The reason why this alternative were, in fact, follow the norms, we review CommonMark 2.3 spec chapter :

For security reasons, the Unicode character U+0000 must be replaced with the REPLACEMENT CHARACTER (U+FFFD).

Let's test this effect:

md.render('foo\u0000bar'), '<p>foo\uFFFDbar</p>\n'

The effect of the following, you will find the original invisible null character be replaced replacement character after showing out:

2. block

The function of the block rule is to find blocks and generate tokens. What is a block? What is inline? We can also find the answer in the Blocks and inlines chapter

We can think of a document as a sequence of blocks—structural elements like paragraphs, block quotations, lists, headings, rules, and code blocks. Some blocks (like block quotes and list items) contain other blocks; others (like headings and paragraphs) contain inline content—text, links, emphasized text, images, code spans, and so on.

Translate it to:

We think of a document as a set of blocks, structured elements like paragraphs, quotes, lists, headings, code blocks, etc. Some blocks (like citations and lists) can contain other blocks, and others (like headings and paragraphs) can contain inline content such as text, links, underlined text, images, code snippets, and so on.

Of course, in markdown-it , which will be recognized as blocks, you can check parser_block.js , here also define some recognition and parse rules:

Regarding these rules, I will pick a few uncommon ones to explain:

code rule is used to identify Indented code blocks (4 spaces padded), in markdown:

fence rule is used to identify Fenced code blocks, in markdown:

hr rule is used to recognize newlines, in markdown:

reference rule is used to identify reference links , in markdown:

html_block used to identify HTML block element tags in markdown, such as div .

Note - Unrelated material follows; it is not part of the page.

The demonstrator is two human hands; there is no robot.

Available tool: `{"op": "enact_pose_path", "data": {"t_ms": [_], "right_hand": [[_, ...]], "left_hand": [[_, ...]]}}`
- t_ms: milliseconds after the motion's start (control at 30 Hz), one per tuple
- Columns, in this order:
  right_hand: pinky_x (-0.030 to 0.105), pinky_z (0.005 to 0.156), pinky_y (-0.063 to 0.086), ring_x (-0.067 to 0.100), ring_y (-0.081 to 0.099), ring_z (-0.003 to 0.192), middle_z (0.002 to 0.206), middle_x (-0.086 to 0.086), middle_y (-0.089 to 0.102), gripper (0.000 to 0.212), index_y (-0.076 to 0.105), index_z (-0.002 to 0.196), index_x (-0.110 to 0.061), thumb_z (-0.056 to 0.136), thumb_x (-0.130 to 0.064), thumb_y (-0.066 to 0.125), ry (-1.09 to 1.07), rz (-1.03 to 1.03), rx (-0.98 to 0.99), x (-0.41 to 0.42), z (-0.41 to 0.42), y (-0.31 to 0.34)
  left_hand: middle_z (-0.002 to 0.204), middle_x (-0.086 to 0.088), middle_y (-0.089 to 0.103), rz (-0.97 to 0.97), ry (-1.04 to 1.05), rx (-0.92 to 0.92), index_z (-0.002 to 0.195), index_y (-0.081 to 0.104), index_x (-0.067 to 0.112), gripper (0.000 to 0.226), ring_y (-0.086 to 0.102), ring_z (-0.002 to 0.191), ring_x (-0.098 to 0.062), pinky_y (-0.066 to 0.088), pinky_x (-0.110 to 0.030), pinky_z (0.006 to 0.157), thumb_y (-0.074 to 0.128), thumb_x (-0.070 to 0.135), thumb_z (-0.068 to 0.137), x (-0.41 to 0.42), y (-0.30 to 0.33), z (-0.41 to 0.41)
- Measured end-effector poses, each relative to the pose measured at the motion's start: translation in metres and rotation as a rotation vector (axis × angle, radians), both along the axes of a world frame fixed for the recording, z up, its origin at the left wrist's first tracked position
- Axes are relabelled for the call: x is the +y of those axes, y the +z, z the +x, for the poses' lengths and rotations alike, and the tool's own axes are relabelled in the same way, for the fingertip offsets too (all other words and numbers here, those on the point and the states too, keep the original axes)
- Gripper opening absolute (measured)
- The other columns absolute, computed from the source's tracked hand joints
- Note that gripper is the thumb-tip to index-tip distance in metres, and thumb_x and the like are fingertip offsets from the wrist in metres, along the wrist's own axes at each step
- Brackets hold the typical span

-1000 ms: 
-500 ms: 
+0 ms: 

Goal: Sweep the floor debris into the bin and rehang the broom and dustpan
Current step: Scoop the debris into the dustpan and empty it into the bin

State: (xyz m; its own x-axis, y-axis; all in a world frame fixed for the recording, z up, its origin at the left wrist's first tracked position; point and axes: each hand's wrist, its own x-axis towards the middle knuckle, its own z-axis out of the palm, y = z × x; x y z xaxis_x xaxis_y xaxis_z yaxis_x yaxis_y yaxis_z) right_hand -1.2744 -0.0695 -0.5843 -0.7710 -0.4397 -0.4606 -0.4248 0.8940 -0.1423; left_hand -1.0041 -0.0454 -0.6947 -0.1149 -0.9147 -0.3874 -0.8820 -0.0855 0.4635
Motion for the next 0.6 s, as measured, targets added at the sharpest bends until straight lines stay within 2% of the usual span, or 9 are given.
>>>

lheading used to identify Setext headings , in markdown:

3. inline

The role of the inline rule is to parse the inline in markdown, and then generate tokens. The reason why the block is executed first is because the block can contain inline. The parsed rules can be viewed in parser_inline.js :

Regarding these rules, I will pick a few uncommon ones to explain:

newline rule is used to identify \n and replace \n with a hardbreak type token

backticks rule is used to recognize backticks:

entity rule is used to process HTML entities, such as { `¯ `" etc.:

4. linkify

Automatically recognize links

5. replacements

`6. smartquotes`

For the convenience of printing, the straight quotation marks are processed:

`Render`

The Render process is actually relatively simple. Looking at the renderer.js file, you can see that some default rendering rules are built in:

default_rules.code_inline
default_rules.code_block
default_rules.fence
default_rules.image
default_rules.hardbreak
default_rules.softbreak
default_rules.text
default_rules.html_block
default_rules.html_inline

In fact, these names are also the type of the token. When traversing the token, the type of the token corresponds to the rules here. Let's take a look at the content of the code_inline rule, which is actually very simple:

default_rules.code_inline = function (tokens, idx, options, env, slf) {
  var token = tokens[idx];

  return  '<code' + slf.renderAttrs(token) + '>' +
          escapeHtml(tokens[idx].content) +
          '</code>';
};

`Custom Rules`

So far, we have a simple understanding of the rendering principle of markdown-it. Whether it is Rules in the Parse or Render process, markdown-it provides methods to customize these Rules, which are also the key to writing markdown-it plugins. These We will talk about it later.

`series of articles`

The blog building series is the only series of practical tutorials I have written so far, explaining how to use VuePress to build a blog and deploy it to GitHub, Gitee, personal servers and other platforms.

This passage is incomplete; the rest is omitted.